[Terrapreta] Soil Food Web
Sean K. Barry
sean.barry at juno.com
Sat May 10 15:27:47 CDT 2008
Hi Jim,
... an investment requiring a return.
Yes, Jim, I've long thought this. That carbon-into-soil should be considered as an investment, with accruing long term benefits that will be returned as long as the carbon remains in the soil. Considering the recalcitrant capacityof charcoal in soil"carbon bank" may hold and deliver economic benefits that far exceed the initial investment cost required to put it into place. I don't think the value of the charcoal-in-soil has been measured by modern humans or even by the Indios in this way.
The caveat (and my belated point) is, given the additional "activity of soil microbes in the soil", that only adding charcoal without adding or growing other OM might lead to a reduction in humus and a commensurate reduction in CEC.
I think this is what Dr. Christoph Steiner discovered this, too. This observation could also play into the supposed reproductive nature of Terra Preta soils. The continuous re-introduction of new biomass is required to make the returns. Maybe charcoal can speed self-composting or something like that. That is what this Dr. Wardle paper was saying. The charcoal is acting merely as a catalyst of sorts to bloom microbial activity and increase the production of humus into the soil by the more rapid degradation (by more microbes) of in-falling plant debris. Some food diets for people talk about turning our bodies in fat burning/fat metabolizing furnaces. Charcoal could be part of a soil diet to make it into "plant-fall metabolizing" furnace that leaves humus in the soil.

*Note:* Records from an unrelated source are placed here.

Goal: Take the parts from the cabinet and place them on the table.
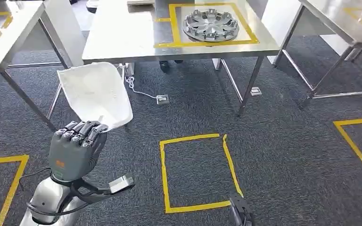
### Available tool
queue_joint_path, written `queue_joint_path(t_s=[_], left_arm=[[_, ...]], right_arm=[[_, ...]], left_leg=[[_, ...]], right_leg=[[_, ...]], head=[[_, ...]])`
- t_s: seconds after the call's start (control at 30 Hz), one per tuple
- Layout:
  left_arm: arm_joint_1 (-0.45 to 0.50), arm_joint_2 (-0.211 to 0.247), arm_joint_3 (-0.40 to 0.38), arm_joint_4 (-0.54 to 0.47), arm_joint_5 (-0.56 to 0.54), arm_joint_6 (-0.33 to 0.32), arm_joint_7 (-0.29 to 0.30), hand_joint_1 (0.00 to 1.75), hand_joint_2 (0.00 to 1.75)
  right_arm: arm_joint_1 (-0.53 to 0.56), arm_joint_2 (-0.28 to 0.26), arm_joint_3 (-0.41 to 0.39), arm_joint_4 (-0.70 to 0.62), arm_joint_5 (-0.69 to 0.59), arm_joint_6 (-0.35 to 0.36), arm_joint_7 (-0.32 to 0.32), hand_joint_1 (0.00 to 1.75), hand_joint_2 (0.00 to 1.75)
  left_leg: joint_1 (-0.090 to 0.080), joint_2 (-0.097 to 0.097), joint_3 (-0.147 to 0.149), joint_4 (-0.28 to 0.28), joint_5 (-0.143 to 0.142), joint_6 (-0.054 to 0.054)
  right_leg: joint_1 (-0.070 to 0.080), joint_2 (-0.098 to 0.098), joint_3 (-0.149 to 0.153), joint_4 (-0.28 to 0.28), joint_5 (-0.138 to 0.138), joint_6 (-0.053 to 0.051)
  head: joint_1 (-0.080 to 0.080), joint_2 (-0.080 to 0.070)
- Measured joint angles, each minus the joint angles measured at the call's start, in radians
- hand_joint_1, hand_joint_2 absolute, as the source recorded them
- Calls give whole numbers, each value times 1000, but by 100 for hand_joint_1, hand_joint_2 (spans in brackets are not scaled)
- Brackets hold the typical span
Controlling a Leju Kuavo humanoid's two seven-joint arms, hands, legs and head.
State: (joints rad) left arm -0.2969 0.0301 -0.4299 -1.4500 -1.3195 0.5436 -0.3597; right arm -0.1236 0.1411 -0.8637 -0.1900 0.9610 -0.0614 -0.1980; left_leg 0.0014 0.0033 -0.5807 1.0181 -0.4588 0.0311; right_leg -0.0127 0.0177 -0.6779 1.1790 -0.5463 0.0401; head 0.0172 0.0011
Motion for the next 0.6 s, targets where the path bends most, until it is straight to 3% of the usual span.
queue_joint_path(t_s=[0.07, 0.1, 0.13, 0.2, 0.23, 0.27, 0.37, 0.4, 0.43, 0.47, 0.5, 0.57, 0.6], left_arm=[[3, 0, 0, 0, -4, 0, -1, 175, 175], [5, 0, 0, 0, -5, 1, -1, 175, 175], [4, 0, 0, -3, -6, 2, -1, 175, 175], [4, -2, 0, -11, -6, 5, 0, 175, 175], [3, -3, 0, -16, -6, 8, 0, 175, 175], [2, -2, 0, -20, -6, 11, 1, 175, 175], [1, -4, 0, -29, -7, 17, 1, 175, 175], [1, -5, 0, -34, -7, 18, 1, 175, 175], [0, -5, 0, -35, -7, 19, 2, 175, 175], [1, -5, 0, -37, -7, 22, 2, 175, 175], [2, -5, 0, -37, -7, 22, 2, 175, 175], [10, -1, 0, -35, -5, 13, 0, 175, 175], [15, 0, 0, -33, 1, 2, -1, 175, 175]], right_arm=[[1, 0, 0, 0, 0, 0, 0, 0, 0], [3, 0, 0, 0, 0, 1, 0, 0, 0], [5, 0, -1, 0, 0, 1, 0, 0, 0], [5, 0, -1, 0, 0, 1, -1, 0, 0], [4, 0, -1, 0, 0, 1, -1, 0, 0], [2, 0, -1, 0, -1, 2, -1, 0, 0], [4, 0, -2, 0, -3, 2, -1, 0, 0], [5, 0, -2, 0, -3, 2, -1, 0, 0], [6, 0, -2, 0, -3, 2, -1, 0, 0], [5, 0, -3, 0, -3, 2, 0, 0, 0], [3, 0, -3, 0, -3, 2, -1, 0, 0], [2, 0, -4, 0, -4, 3, -1, 0, 0], [4, 0, -5, 0, -3, 3, -1, 0, 0]], left_leg=[[-4, 28, -1, 1, -2, 3], [-5, 40, -1, 2, -3, 4], [-5, 51, -1, 4, -4, 3], [-5, 73, 0, 9, -9, 0], [-7, 83, 1, 12, -12, -3], [-15, 90, 0, 15, -16, -10], [-13, 111, 5, 8, -14, -24], [-17, 118, 8, 9, -18, -31], [-10, 70, 1, 24, -28, -40], [-7, 27, -17, 64, -58, -44], [-4, 8, -49, 139, -99, -49], [-1, 1, -121, 291, -158, -54], [0, 1, -137, 318, -155, -55]], right_leg=[[-1, -8, -70, 145, -53, 5], [-1, -9, -78, 159, -45, 6], [-1, -11, -60, 123, -17, 5], [0, -31, 34, -51, 66, -1], [4, -68, 84, -141, 89, -7], [11, -78, 82, -150, 84, -19], [14, -48, 72, -151, 89, -36], [4, -36, 75, -160, 96, -45], [0, -30, 79, -164, 100, -48], [-3, -23, 79, -164, 103, -54], [-3, -12, 78, -164, 103, -55], [-3, 12, 77, -163, 104, -56], [-3, 25, 77, -163, 104, -56]], head=[[0, 0], [1, 0], [1, 0], [1, 0], [2, 0], [1, 0], [1, 0], [0, 0], [1, 0], [-2, 0], [-1, 0], [-1, 0], [-1, 0]])
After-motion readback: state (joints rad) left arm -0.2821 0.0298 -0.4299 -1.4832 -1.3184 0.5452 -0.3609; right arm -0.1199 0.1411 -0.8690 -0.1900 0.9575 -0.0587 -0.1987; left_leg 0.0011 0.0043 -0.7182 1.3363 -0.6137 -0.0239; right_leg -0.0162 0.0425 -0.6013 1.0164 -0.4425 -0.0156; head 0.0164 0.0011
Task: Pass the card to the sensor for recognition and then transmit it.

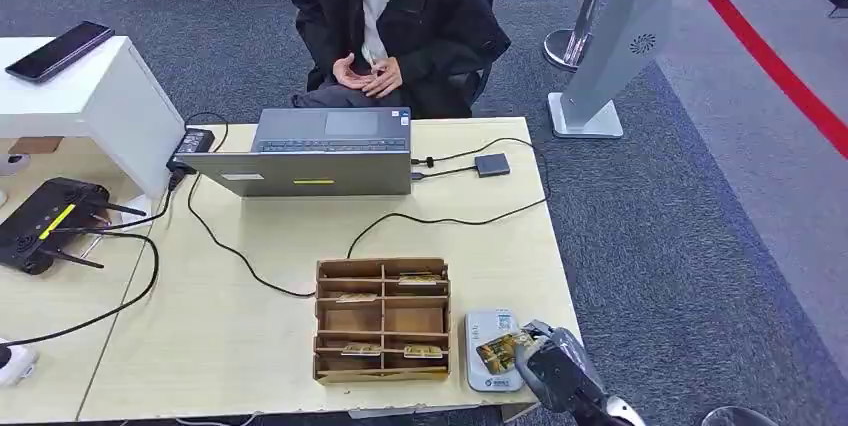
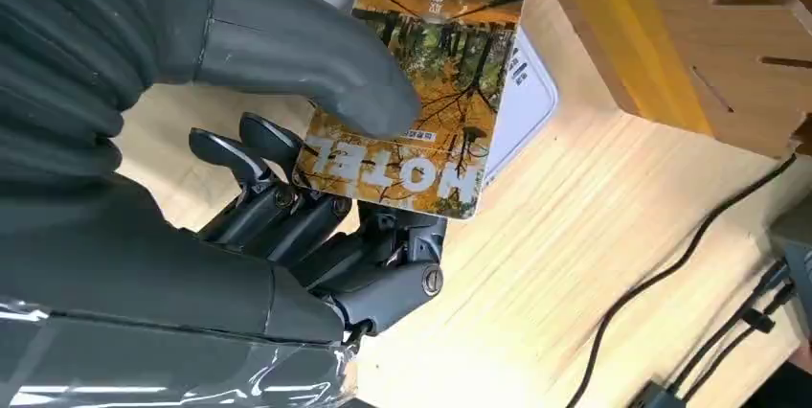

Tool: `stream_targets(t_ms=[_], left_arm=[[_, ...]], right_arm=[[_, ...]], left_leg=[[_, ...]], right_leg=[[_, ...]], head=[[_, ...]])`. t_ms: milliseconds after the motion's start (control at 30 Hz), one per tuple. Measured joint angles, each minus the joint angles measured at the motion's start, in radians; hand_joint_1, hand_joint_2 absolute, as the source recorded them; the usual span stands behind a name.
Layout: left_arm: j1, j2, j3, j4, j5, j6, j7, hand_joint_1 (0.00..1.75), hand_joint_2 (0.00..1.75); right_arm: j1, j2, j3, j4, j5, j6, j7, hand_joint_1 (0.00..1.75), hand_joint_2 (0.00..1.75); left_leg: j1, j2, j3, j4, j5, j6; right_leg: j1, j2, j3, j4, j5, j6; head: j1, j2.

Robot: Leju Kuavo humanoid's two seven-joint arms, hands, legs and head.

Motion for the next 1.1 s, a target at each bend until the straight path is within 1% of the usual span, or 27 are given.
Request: stream_targets(t_ms=[233,467,600,767,1100], left_arm=[[0.0,0.0,0.0,0.0,-0.001,0.0,0.001,0.0,0.0],[0.0,0.0,0.0,0.0,0.0,0.0,0.001,0.0,0.0],[0.0,-0.002,0.0,0.0,0.0,0.0,0.001,0.0,0.0],[0.0,-0.003,0.0,0.0,0.011,0.0,0.001,0.0,0.0],[0.0,-0.003,0.0,0.0,0.018,0.001,-0.002,0.0,0.0]], right_arm=[[-0.015,0.0,0.014,0.021,0.019,-0.01,0.006,1.75,1.75],[-0.039,0.01,0.034,0.051,0.143,-0.074,0.056,1.75,1.75],[-0.048,0.017,0.044,0.062,0.201,-0.095,0.084,1.75,1.75],[-0.063,0.026,0.057,0.081,0.27,-0.106,0.115,1.75,1.75],[-0.077,0.037,0.074,0.097,0.328,-0.113,0.141,1.75,1.75]], left_leg=[[0.0,0.0,0.0,0.0,0.0,0.0],[0.0,0.0,0.0,0.0,0.0,0.0],[0.0,0.0,0.001,0.0,0.0,0.0],[0.0,0.0,0.001,0.0,0.0,0.0],[0.0,0.0,0.003,0.0,0.0,0.0]], right_leg=[[0.0,0.0,0.0,0.0,0.0,0.0],[0.0,0.0,0.001,0.0,0.0,0.0],[0.0,0.0,0.001,0.0,0.0,0.0],[0.0,0.0,0.001,0.0,0.0,0.0],[0.0,0.0,0.002,0.0,0.0,0.0]], head=[[0.0,0.0],[0.0,0.0],[0.0,0.0],[0.0,0.0],[0.0,0.0]])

Turning biomass is into compost, converting biomass into charcoal, or when these are mixed never results in all of the carbon inputs remaining out of the atmosphere, but it does increase carbon in the soil over that which was there before. And it will do this every time it's done. You can't "fill" a carbon bank", it seems, not any more than a beaver can "fill" a beaver dam.
Regards,
SKB
----- Original Message -----
From: Jim Joyner<mailto:jimstoy at dtccom.net>
To: terra preta<mailto:Terrapreta at bioenergylists.org>
Sent: Saturday, May 10, 2008 8:29 AM
Subject: Re: [Terrapreta] Soil Food Web
Sean K. Barry wrote:
Charcoal carbon, when added to soil does appear to increase the growth in populations of soil microbes and the activity of soil microbes in the soil, leading to an increase in soil organic matter, and hence an increase in CEC.
Sean,
You raise an interesting implied point. While I think your statement is true, it may be critical to see just how that works. The added OM that is broken down into humus must come from someplace. It might come from compost or cover cropping, or it might even come from just the growing of crops. Economics is likely to determine how the addition comes about.
Personally, I use no-till with cover cropping and rotations to achieve an optimum level of CEC/humus. (Composts work better but not cost effective for me -- the humus can be greater but the benefits don't justify the costs.) My hope is that the addition of charcoal will elevate that level of CEC/humus with no additional costs (beyond the charcoal introduction), hence, increasing the productivity of my soils. I am also hoping the benefit of charcoal is permanent. If that is true then, the charcoal becomes not a cost but an investment requiring a return. One could then consider the charcoal a part of the real property. But I digress . . .
The caveat (and my belated point) is, given the additional "activity of soil microbes in the soil", that only adding charcoal without adding or growing other OM might lead to a reduction in humus and a commensurate reduction in CEC.
Jim
Hi Larry,
You say:
when charcoal with it's pore spaces are occupied with microbes and when charcoal, consisting of carbon binding sites for nutrient ions, is used then the structure, charcoal, hosts the functions of microbes, fungi, roots and nutrients.
I like yours and Tony's comments on structure. The corral reef is an apt analogy to biochar in soil. It is just a physical thing, though. There is NO chemical use by organisms on coral reefs of the calcium carbonate in coral reefs. If there was, then the reef would disappear. I don't think that charcoal itself interacts chemically with microbes or the nutrient ions in soils, either. The charcoal has physical impacts on the soil structure (greatly increased "enclosed" surface area I suspect is the greatest addition), but it is not chemically active, per se.
CEC in soil is generally increased by the addition of soil organic matter and by some clays which both do have more "binding sites" for cations of nutrients like Calcium and Potassium, etc. The number of "binding sites" (negatively charge sites attracting positively charged cations) is measured in Million equivalents per gram Meq/g, meaning the number of millions of negative charges per gram of the soil. Charcoal carbon does not have high numbers of negative charges on its surface and so does not increase CEC directly when it is added to soils.
Charcoal carbon, when added to soil does appear to increase the growth in populations of soil microbes and the activity of soil microbes in the soil, leading to an increase in soil organic matter, and hence an increase in CEC.